Enfin, on a la partie transport qui s’occupe de récupérer les commandes que nous avons préparées et d’acheminer la marchandise jusqu’au magasin, point de distribution ou client final. Une partie du transport est gérée en interne et l’autre en externe. On essaie d’optimiser au maximum nos circuits.  Par exemple, des chauffeurs-collecteurs vont aller jusqu’au champ chez l’agriculteur pour récupérer la marchandise. S’il s’avère qu’en chemin, nous avons des clients finaux à livrer, nous le faisons.

Est-ce que les dernières crises ont impacté votre activité ?

AM : Nous n’en avons pas ressenti les impacts pour le moment. Nous n’avons pas eu de ruptures particulières au niveau de nos approvisionnements. Comme l’enjeu de notre entreprise, c’est d’approvisionner les clients finaux de manière locale, la gestion est beaucoup plus simple à notre niveau. Il est plus facile de trouver des champignons aux portes de Paris que des métaux comme le titane qui provient de l’étranger.

Quels sont vos conseils pour les futurs étudiants ?

MHB : Pour suivre un cursus en Supply Chain, l’École offre plusieurs programmes que ce soit des MS, MSc ou des spécialisations du Programme Grande École. On obtient toutes les connaissances nécessaires pour se sentir à l’aise dans les métiers de la Supply Chain. J’interviens dans plusieurs de ces programmes.

La durabilité est une partie de l’identité de l’École qui est très investie sur cette thématique. Il existe même des programmes spécifiques sur la thématique de la durabilité.

AM : Ce n’est pas facile de répondre à cette question dans la mesure où je me suis retrouvé dans la logistique par concours de circonstance. J’ai finalement fini par m’y plaire. C’est un job étudiant chez Décathlon en première année où je vendais des vélos tous les samedis qui m’a mis le pied dedans.

En cycle Master, j’ai trouvé une alternance grâce à l’École par les biais des annonces qui nous sont transmises. J’avais envie de découvrir l’envers du décor du magasin. C’est pourquoi j’ai fait mon alternance dans un entrepôt Décathlon à Caen. Cette expérience m’a permis de valider mon choix de carrière.
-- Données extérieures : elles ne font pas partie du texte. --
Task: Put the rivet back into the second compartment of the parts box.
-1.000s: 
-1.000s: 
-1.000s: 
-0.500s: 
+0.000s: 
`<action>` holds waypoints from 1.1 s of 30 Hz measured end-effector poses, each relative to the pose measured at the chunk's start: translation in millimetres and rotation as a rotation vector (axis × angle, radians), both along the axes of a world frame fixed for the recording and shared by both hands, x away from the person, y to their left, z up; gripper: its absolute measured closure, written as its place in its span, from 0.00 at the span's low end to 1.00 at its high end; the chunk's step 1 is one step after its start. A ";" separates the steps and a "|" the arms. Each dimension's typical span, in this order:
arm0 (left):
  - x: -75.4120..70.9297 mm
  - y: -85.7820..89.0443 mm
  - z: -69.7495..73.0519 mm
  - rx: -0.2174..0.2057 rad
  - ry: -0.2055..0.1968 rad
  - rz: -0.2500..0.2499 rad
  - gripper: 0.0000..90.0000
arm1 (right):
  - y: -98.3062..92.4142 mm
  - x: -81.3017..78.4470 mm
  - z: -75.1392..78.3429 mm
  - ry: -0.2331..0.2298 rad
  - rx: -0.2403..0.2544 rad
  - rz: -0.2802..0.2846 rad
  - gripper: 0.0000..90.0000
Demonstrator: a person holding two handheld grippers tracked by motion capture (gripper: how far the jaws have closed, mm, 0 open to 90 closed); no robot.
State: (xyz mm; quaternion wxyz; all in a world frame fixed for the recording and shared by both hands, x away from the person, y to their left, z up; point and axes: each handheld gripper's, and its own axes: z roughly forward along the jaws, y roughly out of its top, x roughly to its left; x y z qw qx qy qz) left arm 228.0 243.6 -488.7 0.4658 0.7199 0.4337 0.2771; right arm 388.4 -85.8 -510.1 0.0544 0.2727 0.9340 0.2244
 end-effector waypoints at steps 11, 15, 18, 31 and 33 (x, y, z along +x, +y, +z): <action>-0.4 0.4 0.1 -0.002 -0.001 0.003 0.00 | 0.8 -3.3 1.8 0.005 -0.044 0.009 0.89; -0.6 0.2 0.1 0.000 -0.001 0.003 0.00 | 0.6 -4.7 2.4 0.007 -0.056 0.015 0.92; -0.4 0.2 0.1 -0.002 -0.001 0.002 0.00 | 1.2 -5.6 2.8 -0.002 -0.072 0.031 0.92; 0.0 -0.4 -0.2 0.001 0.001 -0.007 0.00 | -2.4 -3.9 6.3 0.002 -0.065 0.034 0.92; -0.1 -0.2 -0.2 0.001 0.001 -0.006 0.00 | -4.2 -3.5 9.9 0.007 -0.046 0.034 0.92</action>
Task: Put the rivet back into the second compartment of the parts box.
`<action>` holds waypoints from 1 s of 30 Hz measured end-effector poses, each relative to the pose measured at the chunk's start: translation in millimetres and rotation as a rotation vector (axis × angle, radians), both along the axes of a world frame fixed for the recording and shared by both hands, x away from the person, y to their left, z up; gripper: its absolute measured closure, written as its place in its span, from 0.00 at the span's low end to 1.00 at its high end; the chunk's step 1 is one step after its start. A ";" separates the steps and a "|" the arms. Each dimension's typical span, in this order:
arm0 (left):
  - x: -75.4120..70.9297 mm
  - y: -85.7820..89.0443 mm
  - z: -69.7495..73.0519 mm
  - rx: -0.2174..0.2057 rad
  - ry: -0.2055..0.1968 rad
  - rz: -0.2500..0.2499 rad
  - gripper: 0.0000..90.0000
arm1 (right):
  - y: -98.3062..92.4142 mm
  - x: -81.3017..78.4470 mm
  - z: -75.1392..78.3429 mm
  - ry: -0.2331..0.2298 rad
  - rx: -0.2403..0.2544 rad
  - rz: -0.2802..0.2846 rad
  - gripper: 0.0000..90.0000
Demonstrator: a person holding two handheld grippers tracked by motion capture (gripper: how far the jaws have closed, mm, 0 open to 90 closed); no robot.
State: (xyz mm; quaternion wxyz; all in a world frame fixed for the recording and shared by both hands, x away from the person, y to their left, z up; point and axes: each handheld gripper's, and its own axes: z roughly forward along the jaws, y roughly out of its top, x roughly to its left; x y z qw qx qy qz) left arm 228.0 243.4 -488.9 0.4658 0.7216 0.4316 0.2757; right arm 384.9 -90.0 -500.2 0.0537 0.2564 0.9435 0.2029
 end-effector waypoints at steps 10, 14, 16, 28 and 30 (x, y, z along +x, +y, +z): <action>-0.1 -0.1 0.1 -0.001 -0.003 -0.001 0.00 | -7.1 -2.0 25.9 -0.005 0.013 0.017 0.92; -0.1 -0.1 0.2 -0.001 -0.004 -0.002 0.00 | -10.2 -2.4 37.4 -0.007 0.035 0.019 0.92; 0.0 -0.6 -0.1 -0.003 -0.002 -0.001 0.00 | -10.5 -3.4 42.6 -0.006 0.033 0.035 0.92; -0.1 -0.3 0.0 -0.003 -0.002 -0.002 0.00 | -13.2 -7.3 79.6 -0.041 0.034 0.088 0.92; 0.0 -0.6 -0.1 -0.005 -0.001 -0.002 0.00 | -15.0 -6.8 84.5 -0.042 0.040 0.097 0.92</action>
Mon responsable de Master a fait preuve d’une grande compréhension par rapport aux besoins de l’entreprise. J’ai parfois dû m’absenter de cours pour aller en entreprise à cause de certaines responsabilités. Je soutiens et recommande ce modèle de l’alternance.
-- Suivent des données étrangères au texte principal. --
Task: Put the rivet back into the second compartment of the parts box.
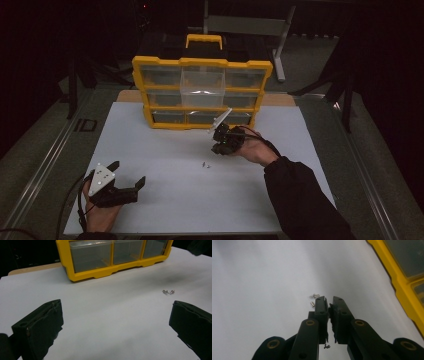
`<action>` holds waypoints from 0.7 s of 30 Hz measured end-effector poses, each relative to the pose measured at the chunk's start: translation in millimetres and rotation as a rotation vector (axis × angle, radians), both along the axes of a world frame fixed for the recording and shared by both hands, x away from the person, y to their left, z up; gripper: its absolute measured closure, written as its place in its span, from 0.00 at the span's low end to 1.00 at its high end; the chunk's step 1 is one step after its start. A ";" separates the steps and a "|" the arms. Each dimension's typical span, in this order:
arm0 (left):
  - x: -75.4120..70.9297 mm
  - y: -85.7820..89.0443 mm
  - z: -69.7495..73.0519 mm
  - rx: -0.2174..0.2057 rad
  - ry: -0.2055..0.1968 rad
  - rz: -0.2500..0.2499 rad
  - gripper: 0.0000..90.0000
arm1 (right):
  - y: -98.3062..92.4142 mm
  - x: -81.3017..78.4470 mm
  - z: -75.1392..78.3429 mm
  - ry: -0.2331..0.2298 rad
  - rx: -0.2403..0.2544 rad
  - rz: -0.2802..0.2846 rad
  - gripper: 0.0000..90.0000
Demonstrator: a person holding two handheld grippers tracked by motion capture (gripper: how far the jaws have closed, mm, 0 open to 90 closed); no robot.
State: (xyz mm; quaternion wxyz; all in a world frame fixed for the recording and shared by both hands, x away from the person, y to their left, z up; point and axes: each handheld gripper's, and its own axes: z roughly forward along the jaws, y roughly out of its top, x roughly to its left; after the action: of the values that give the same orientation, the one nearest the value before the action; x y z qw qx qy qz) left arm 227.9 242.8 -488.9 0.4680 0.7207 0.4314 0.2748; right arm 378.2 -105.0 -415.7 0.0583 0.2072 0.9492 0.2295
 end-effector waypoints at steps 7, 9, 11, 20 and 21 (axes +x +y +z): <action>0.0 0.8 0.1 0.002 0.000 0.003 0.00 | -7.9 3.5 17.7 0.004 0.023 0.041 0.92; 0.1 0.6 0.1 0.003 0.001 0.002 0.00 | -11.0 5.3 24.5 0.006 0.037 0.053 0.92; 0.1 0.5 0.0 0.003 0.001 0.001 0.00 | -13.6 6.6 31.2 0.005 0.046 0.058 0.92; 0.4 0.5 -0.1 0.002 0.003 0.002 0.00 | -21.6 9.4 62.0 -0.019 0.065 0.090 0.92; 0.5 0.3 -0.3 0.001 0.002 0.003 0.00 | -22.6 9.8 65.9 -0.020 0.070 0.090 0.92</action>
State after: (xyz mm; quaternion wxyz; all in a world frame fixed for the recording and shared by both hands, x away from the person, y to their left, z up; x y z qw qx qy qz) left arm 228.5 243.0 -489.3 0.4668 0.7205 0.4327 0.2752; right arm 387.9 -127.6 -349.7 0.0504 0.1639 0.9484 0.2668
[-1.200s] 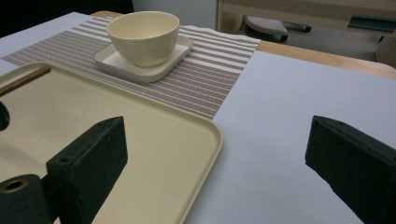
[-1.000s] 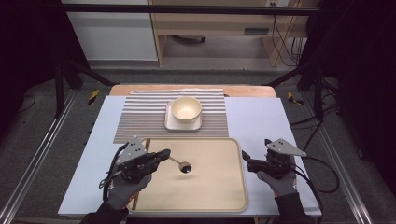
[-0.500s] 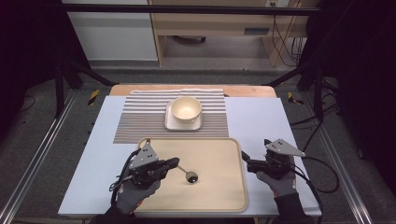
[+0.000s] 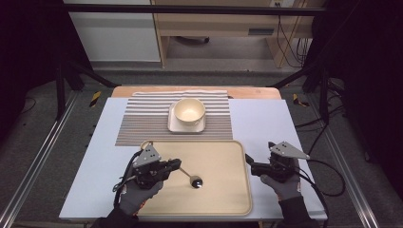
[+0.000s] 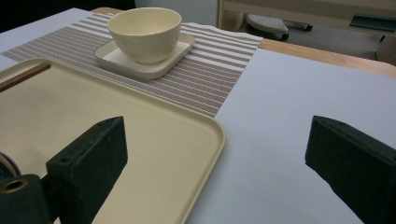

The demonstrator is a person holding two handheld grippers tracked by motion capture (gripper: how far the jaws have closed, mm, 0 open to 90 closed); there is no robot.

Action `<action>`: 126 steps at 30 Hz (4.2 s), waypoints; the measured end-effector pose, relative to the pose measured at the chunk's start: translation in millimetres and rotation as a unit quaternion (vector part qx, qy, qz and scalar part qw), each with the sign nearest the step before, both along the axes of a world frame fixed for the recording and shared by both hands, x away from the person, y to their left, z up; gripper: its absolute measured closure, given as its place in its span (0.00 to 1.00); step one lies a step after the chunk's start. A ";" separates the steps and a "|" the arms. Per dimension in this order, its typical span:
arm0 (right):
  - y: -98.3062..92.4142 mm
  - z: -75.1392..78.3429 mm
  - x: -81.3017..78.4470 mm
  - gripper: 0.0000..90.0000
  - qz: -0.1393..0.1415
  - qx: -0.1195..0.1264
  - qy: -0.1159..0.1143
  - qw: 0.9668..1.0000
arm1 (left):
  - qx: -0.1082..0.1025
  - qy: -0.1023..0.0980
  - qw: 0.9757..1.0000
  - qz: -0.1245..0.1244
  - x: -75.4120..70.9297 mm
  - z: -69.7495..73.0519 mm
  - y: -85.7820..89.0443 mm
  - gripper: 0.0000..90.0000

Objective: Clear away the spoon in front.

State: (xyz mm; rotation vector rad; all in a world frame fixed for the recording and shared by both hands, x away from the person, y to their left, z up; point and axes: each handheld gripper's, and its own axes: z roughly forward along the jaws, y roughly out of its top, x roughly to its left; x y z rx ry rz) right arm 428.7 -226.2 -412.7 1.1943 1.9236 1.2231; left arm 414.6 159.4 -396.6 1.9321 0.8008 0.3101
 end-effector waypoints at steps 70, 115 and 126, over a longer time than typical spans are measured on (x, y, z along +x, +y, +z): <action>1.3 -1.7 1.2 0.07 0.004 -0.004 0.004 1.000 | 0.136 0.056 0.986 0.080 58.7 -66.5 -3.8 0.40; -1.4 1.3 -0.8 0.07 0.003 0.002 -0.001 1.000 | 0.165 0.090 0.979 -0.082 2.2 -68.7 -19.2 0.99; -1.7 1.5 -0.9 0.07 0.002 0.001 -0.002 1.000 | 0.160 0.102 0.981 -0.052 0.2 -67.9 10.9 0.99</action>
Le conseil que je donnerais, c’est de tester et d’expérimenter pour savoir ce qui vous plaît vraiment. Si vous ne choisissez pas le domaine de la logistique, il reste également celui du transport et des approvisionnements.

Y a-t-il des secteurs d’activité qui recrutent plus que d’autres ?

MHB : La grande distribution attire toujours de nos jours. Pendant la crise sanitaire, toutes les entreprises et usines étaient fermées sauf la grande distribution. C’est un secteur qui continue à beaucoup évoluer en France, notamment tout ce qui concerne l’agro-alimentaire.

La grande distribution va continuer à recruter encore davantage. Je le vois clairement avec mes étudiants en alternance qui sont nombreux dans ce secteur. Il y a également d’autres secteurs comme l’industrie, l’aéronautique, l’automobile… où les métiers de la Supply Chain sont vraiment très présents.

Avec l’essor fulgurant de la digitalisation et du Big Data, on constate l’émergence de nouveaux métiers en lien avec l’analyse de données et la Data en général.